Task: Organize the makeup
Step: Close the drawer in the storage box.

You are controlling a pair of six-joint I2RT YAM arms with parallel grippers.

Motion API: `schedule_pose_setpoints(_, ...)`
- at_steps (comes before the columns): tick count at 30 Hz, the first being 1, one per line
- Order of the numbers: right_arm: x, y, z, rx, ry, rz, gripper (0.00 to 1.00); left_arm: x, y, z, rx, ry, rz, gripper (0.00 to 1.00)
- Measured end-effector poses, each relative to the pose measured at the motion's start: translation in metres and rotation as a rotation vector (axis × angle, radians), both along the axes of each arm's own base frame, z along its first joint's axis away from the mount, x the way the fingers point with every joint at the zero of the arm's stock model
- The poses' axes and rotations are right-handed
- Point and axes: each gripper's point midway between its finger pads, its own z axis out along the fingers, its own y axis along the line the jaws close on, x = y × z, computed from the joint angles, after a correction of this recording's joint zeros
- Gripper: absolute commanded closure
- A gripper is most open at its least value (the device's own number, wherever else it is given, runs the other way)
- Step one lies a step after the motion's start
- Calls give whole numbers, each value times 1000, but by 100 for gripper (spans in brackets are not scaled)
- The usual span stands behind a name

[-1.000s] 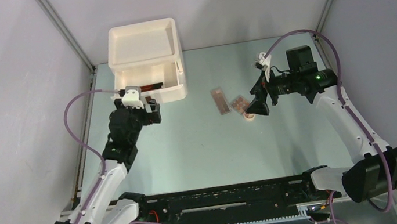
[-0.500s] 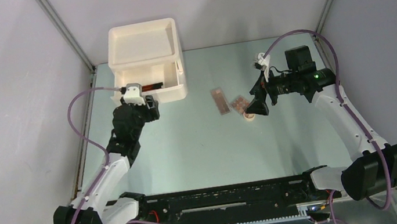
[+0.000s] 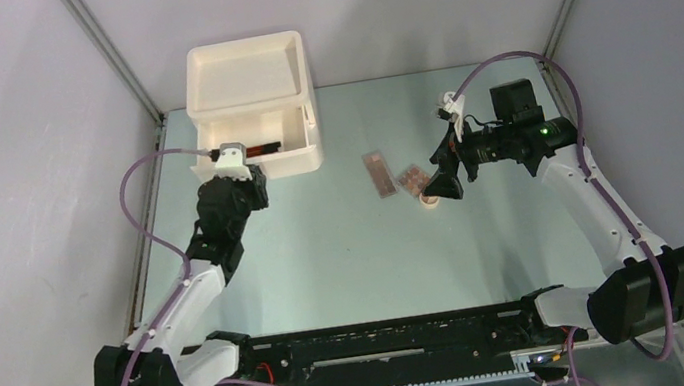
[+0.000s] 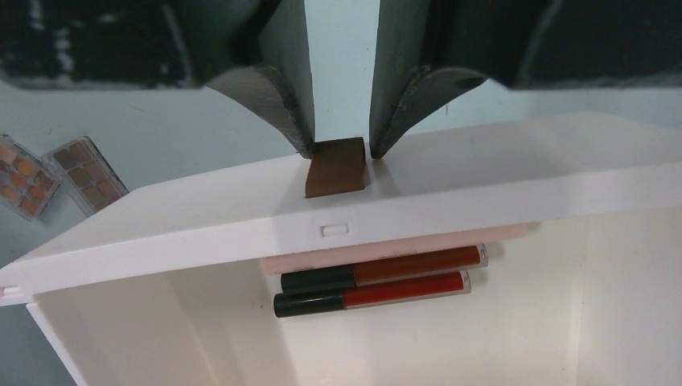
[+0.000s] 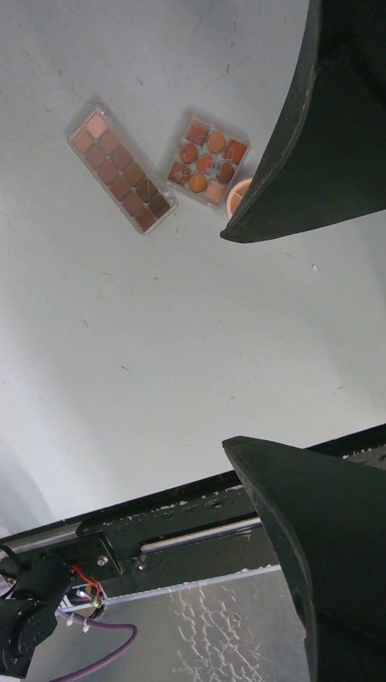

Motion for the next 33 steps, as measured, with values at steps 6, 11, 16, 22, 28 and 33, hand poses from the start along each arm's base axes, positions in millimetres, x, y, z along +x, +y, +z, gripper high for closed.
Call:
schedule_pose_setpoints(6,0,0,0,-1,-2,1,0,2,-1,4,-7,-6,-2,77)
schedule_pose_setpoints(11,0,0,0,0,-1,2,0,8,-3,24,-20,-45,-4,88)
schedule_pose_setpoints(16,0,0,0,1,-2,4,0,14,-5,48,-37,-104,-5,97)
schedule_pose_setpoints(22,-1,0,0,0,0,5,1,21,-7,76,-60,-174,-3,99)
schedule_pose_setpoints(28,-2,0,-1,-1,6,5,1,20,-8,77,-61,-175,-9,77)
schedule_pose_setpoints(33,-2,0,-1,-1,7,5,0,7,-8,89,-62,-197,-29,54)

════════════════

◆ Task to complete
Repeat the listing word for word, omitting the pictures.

◆ Answer to the problem
Task: Organize the makeup
Step: Close the drawer in the storage box.

You are controlling a pair of six-joint I2RT YAM arms with parallel grippers.

Motion API: `schedule_pose_setpoints(_, ...)`
- at_steps (comes before the columns): tick count at 30 Hz, the first being 1, one per line
- Order of the numbers: right_arm: x, y, z, rx, ry, rz, gripper (0.00 to 1.00); left_arm: x, y, z, rx, ry, rz, gripper (0.00 to 1.00)
- Measured end-effector poses, each relative to the pose measured at the motion's start: translation in metres and rotation as a rotation vector (axis × angle, radians), both along the axes of each arm's own base frame, z along its first joint's axis away from the mount, x the way the fingers point with every joint at the zero of the arm's stock model
- The poses' axes and rotations are right-handed
- Point and axes: each gripper's point midway between its finger pads, its own z axis out along the fingers, its own y axis along the line the jaws close on, x = y × z, computed from the joint angles, after a correction of this recording's joint zeros
- Gripper: absolute commanded closure
- A gripper is most open at its least value (the device's own number, wherever else it is given, runs the other way)
- Step one lies a step after the motion's start
- Calls give whole numbers, each value times 1000, but by 100 for gripper (spans in brackets are not scaled)
- The usual span stands behind a name

[-1.000s] 
[-0.500s] 
[+0.000s] 
[+0.000s] 
[+0.000s] 

Motion for the next 33 steps, as measured, with values at steps 6, 11, 16, 22, 28 and 33, hand poses from the start along each arm's base axes, positions in millimetres, x, y, z along +x, +y, +z, gripper high for closed.
Call:
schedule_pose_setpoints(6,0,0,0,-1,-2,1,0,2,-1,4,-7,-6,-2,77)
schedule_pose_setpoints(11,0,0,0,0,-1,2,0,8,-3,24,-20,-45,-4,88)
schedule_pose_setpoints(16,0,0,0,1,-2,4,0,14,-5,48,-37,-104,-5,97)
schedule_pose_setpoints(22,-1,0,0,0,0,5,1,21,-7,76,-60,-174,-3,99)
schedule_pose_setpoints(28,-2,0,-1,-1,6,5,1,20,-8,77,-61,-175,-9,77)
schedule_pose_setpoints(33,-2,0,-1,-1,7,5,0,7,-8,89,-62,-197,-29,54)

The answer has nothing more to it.